ASSIGNMENT » You are asked to copy the entire listing exactly, apart from its pictures.

= Beginning of Section =

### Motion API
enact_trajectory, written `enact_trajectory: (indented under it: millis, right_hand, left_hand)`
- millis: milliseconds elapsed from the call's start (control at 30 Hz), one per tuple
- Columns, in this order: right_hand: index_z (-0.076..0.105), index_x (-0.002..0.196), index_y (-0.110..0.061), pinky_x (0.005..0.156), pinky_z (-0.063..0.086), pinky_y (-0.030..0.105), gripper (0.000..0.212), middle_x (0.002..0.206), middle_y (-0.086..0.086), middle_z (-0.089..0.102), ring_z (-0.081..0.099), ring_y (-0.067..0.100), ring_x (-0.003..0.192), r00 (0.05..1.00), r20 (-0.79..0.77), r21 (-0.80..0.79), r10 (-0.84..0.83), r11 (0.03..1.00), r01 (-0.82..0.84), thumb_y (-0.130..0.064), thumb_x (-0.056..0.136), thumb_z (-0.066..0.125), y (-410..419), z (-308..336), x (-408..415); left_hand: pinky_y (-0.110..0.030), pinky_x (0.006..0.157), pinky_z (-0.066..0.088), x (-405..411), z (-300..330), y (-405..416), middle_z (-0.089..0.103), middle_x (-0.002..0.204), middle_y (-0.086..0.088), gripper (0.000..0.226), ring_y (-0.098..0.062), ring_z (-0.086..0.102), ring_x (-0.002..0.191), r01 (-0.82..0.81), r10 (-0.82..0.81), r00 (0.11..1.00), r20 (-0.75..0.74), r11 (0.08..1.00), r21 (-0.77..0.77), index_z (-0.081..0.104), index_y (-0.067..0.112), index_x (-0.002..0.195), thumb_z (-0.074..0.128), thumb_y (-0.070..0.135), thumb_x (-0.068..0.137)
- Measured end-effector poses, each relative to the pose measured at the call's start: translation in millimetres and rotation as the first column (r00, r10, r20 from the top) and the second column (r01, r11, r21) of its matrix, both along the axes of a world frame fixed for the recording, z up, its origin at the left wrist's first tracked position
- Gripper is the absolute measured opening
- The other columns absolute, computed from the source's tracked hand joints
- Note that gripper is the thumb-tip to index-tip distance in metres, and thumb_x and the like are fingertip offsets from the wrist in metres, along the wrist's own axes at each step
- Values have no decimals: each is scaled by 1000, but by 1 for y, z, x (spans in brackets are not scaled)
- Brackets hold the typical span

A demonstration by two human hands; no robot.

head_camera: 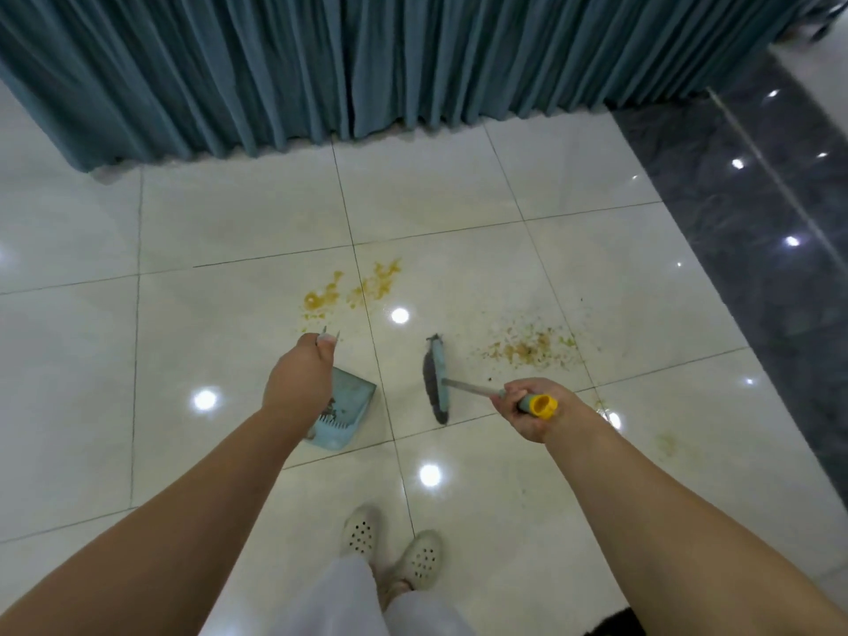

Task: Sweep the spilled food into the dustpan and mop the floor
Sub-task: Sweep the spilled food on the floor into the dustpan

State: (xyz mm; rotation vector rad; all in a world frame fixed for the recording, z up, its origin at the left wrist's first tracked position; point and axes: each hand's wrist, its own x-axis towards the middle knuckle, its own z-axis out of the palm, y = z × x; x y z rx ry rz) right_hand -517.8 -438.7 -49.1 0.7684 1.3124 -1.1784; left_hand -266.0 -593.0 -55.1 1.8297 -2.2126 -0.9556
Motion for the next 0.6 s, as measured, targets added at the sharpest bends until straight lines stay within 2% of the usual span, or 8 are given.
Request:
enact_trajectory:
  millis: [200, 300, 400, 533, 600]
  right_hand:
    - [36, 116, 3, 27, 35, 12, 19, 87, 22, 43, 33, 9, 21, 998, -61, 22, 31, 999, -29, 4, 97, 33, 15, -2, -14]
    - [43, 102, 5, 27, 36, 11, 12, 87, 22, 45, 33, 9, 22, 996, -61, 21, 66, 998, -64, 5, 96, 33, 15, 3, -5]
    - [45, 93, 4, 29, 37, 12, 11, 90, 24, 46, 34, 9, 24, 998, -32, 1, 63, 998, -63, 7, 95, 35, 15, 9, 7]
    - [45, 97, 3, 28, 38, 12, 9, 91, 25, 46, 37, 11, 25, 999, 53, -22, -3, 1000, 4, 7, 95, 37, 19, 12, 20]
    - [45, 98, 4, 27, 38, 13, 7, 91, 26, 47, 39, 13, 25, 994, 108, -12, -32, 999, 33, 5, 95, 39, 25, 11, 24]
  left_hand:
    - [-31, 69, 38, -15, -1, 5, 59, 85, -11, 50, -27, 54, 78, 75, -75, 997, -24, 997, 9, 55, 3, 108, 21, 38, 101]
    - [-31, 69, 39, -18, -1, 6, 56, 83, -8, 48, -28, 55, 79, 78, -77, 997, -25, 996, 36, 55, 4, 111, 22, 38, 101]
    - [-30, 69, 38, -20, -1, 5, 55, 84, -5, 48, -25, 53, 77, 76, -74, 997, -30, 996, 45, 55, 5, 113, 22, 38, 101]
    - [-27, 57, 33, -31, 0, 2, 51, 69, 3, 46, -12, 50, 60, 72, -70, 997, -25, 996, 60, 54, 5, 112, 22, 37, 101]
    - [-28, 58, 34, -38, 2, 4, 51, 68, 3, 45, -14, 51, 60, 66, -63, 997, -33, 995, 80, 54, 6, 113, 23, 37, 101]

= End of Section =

EXERCISE RESPONSE »
### Motion API
enact_trajectory, written `enact_trajectory: (indented under it: millis, right_hand, left_hand)`
- millis: milliseconds elapsed from the call's start (control at 30 Hz), one per tuple
- Columns, in this order: right_hand: index_z (-0.076..0.105), index_x (-0.002..0.196), index_y (-0.110..0.061), pinky_x (0.005..0.156), pinky_z (-0.063..0.086), pinky_y (-0.030..0.105), gripper (0.000..0.212), middle_x (0.002..0.206), middle_y (-0.086..0.086), middle_z (-0.089..0.102), ring_z (-0.081..0.099), ring_y (-0.067..0.100), ring_x (-0.003..0.192), r00 (0.05..1.00), r20 (-0.79..0.77), r21 (-0.80..0.79), r10 (-0.84..0.83), r11 (0.03..1.00), r01 (-0.82..0.84), thumb_y (-0.130..0.064), thumb_x (-0.056..0.136), thumb_z (-0.066..0.125), y (-410..419), z (-308..336), x (-408..415); left_hand: pinky_y (-0.110..0.030), pinky_x (0.006..0.157), pinky_z (-0.066..0.088), x (-405..411), z (-300..330), y (-405..416), middle_z (-0.089..0.103), middle_x (-0.002..0.204), middle_y (-0.086..0.088), gripper (0.000..0.226), ring_y (-0.098..0.062), ring_z (-0.086..0.102), ring_x (-0.002..0.191), r01 (-0.82..0.81), r10 (-0.82..0.81), r00 (0.11..1.00), r20 (-0.75..0.74), r11 (0.08..1.00), r21 (-0.77..0.77), index_z (-0.081..0.104), index_y (-0.067..0.112), index_x (-0.002..0.195), thumb_z (-0.074..0.128), thumb_y (-0.070..0.135), thumb_x (-0.068..0.137)
- Measured end-effector poses, each relative to the pose measured at the call's start: translation in millimetres and rotation as the first column (r00, r10, r20 from the top) and the second column (r01, r11, r21) of its matrix, both along the axes of a world frame fixed for the recording, z up, its origin at the left wrist's first tracked position
- Gripper is the absolute measured opening
- The other columns absolute, computed from the source's tracked hand joints
- Note that gripper is the thumb-tip to index-tip distance in metres, and thumb_x and the like are fingertip offsets from the wrist in metres, along the wrist's own axes at each step
- Values have no decimals: each is scaled by 1000, but by 1 for y, z, x (spans in brackets are not scaled)
- Brackets hold the typical span

A demonstration by two human hands; no robot.

head_camera: 

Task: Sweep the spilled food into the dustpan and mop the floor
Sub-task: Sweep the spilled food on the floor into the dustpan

State: (xyz mm; rotation vector rad; all in a world frame fixed for the recording, z up, its origin at the left wrist's first tracked position; point and axes: each hand's wrist, its own x-axis towards the middle knuckle, its own z-axis out of the palm, y = z × x; x y z rx ry rz) right_hand -517.8 -438.7 -49.1 0.7684 1.3124 -1.1784; left_hand -266.0 -593.0 -55.1 1.8297 -2.2126 -0.9556
Motion for the next 0.6 s, as measured, targets added at the sharpest bends until straight lines stay within 2% of the usual span, or 8 are given.
Request:
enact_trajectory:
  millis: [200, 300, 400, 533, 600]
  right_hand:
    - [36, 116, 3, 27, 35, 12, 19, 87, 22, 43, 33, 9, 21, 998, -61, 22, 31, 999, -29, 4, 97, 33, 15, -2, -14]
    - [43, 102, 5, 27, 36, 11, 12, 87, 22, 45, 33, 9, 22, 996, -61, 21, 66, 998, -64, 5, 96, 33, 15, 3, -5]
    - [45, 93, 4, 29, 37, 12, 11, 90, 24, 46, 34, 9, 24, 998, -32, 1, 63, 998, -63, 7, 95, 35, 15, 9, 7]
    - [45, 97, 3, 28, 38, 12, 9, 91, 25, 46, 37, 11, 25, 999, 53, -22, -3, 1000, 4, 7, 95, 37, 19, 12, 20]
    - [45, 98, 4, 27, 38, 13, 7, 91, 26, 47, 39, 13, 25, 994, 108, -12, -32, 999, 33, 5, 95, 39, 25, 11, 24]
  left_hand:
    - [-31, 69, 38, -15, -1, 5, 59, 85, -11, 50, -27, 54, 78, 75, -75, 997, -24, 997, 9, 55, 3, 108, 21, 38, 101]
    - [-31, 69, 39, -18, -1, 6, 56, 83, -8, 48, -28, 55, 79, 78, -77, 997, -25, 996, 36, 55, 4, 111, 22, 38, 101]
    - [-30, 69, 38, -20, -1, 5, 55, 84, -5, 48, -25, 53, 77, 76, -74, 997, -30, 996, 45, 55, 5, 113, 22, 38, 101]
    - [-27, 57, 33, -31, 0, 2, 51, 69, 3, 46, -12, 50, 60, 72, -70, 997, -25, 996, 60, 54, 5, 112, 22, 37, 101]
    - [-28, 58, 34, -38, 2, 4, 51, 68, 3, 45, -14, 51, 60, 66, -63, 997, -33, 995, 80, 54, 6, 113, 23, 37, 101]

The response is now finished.